Сквозь тополиные кроны просвечивали белые высотные дома. Москва это была или нет, я не знал. Выйти в город и попросить хлеба для меня было невыносимо. У нас по Бондарям после войны ходили убогие, жалкие люди, и скорбно просили хлеба или картошки. Все они были погорельцы и сироты. «А ты, сучий сын, кто? – думал я о себе. – Тварь подзаборная! Пропил всё: и радость родителям, что их сын – достойный человек, и обновки к школе пропил, и похвальбу товарищам тоже пропил. Всё спустил, негодяй! А теперь жрать хочешь! Иди и не скули!» Я в полнейшем отчаянии, не зная, что делать, ударил себя по лицу, да так удачно, что по губам потекло солоноватое и тёплое. Вытер лопухом нос, на листе была кровь – так тебе и надо, сволочь!
Между тем снова стало вечереть. Вдалеке показался типичный домик стрелочника – низкое кирпичное строение, за которым прятались хозяйственные постройки.
Я, на всякий случай, тихонько подошёл к усадьбе со стороны посадок. Мало ли на кого нарвёшься!

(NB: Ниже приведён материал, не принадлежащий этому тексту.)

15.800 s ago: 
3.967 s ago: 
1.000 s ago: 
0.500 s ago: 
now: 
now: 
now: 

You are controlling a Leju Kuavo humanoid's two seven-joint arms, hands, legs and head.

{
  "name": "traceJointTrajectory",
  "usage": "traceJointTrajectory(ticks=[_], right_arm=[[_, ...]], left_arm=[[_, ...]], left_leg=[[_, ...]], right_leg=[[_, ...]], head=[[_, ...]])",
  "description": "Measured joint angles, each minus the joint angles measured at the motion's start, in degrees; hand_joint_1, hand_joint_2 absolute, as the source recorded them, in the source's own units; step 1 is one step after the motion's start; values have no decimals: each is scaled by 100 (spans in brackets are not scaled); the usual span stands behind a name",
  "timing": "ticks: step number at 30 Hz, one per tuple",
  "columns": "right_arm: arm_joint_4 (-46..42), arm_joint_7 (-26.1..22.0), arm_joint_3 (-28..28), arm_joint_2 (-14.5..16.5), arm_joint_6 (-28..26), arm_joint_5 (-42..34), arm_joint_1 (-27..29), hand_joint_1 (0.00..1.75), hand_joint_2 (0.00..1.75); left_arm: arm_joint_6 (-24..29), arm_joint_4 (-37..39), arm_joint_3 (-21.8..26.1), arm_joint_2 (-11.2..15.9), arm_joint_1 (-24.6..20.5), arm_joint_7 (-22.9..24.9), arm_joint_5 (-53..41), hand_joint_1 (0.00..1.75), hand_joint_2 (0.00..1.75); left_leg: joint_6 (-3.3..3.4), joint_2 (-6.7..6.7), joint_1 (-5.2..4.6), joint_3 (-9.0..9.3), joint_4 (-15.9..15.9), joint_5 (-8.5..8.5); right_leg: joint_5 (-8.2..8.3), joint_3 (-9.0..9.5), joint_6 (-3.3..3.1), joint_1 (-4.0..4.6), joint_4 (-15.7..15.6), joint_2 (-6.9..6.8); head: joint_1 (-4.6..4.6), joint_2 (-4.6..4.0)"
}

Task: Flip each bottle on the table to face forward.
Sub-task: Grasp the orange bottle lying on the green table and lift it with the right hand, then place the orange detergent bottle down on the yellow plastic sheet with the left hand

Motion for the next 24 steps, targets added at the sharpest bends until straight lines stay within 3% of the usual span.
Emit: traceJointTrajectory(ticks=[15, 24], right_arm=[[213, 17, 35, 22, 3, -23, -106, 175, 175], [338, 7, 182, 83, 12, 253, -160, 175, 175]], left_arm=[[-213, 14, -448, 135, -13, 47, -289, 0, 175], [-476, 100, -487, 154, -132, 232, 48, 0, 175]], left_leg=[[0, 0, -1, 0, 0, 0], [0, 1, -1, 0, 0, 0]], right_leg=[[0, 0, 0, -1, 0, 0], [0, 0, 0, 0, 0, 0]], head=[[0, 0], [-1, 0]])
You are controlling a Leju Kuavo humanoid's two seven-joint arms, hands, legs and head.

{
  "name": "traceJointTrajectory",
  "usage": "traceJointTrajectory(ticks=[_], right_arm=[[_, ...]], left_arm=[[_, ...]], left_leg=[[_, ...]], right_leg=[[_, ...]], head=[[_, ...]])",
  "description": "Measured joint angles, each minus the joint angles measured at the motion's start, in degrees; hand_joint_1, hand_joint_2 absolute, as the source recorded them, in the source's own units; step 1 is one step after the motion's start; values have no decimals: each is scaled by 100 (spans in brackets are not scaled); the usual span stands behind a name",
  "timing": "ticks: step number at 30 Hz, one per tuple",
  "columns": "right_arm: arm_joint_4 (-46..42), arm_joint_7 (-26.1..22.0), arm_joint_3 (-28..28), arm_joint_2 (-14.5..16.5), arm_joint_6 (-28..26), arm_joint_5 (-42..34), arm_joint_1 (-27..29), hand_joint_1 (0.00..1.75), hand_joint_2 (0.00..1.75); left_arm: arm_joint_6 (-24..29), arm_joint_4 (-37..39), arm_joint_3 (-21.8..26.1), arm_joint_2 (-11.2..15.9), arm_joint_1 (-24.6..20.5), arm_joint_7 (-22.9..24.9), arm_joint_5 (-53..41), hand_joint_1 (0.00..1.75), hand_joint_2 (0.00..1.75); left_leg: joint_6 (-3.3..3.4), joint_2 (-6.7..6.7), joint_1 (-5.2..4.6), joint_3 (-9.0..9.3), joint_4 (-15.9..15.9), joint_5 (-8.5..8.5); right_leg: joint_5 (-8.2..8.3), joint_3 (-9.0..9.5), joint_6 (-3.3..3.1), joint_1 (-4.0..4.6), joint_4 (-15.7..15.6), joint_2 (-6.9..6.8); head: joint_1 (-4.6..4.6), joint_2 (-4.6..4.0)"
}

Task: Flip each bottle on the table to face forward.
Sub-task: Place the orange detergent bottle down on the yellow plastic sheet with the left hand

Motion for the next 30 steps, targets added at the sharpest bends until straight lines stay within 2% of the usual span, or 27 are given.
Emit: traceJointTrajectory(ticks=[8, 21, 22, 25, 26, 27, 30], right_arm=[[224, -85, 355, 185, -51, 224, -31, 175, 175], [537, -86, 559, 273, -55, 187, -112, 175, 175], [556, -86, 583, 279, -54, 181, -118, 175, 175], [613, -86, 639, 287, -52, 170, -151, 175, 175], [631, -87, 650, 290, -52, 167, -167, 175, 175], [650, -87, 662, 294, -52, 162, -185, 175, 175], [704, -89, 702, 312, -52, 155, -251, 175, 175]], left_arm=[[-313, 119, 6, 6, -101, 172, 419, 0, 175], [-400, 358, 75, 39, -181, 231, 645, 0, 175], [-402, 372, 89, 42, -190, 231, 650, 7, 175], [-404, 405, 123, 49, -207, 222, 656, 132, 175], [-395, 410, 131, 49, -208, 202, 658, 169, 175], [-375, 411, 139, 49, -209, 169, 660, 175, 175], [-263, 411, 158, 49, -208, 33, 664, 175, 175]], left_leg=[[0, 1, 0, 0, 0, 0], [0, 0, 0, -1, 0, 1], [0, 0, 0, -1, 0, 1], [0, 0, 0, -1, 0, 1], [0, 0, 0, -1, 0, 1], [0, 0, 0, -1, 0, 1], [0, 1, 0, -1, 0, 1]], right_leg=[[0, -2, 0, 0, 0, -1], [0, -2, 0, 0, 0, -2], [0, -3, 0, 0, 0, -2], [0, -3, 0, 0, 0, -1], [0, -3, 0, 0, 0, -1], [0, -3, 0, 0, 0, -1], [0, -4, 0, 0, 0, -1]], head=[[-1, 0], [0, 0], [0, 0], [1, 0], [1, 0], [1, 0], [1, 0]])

Возле дома пасся на привязи телёнок, возле которого пылили куры, разгребая натрушенное сено. За домом были огороды с картошкой и белыми кочанами капусты, и колодец с высоким, из жердей, журавлём. Пустая бадья, качаясь, издавала скучные скрипучие звуки, словно жаловалась на кого-то.
Капуста! Вот моё спасение! Хрусткая, сахарная, она – вот она, рядом, стоит только переждать немного и в сумерках подобраться к огороду…
При виде колодезной бадьи я вспомнил, что более суток не пил. Теперь пить захотелось нестерпимо, до спазмы в гортани.
Пойду, небось, попью!
Колодец был глубоким, и я долго перебирал руками отполированную жердь, пока бадья не упёрлась в воду. Наверх она взлетела сама собой, и я еле успел её поймать. Слаще этой воды мне пить не приходилось. Она по железному ободу до ломоты в зубах вливалась в меня холодным пронзительным рукавом, освобождая организм от жажды.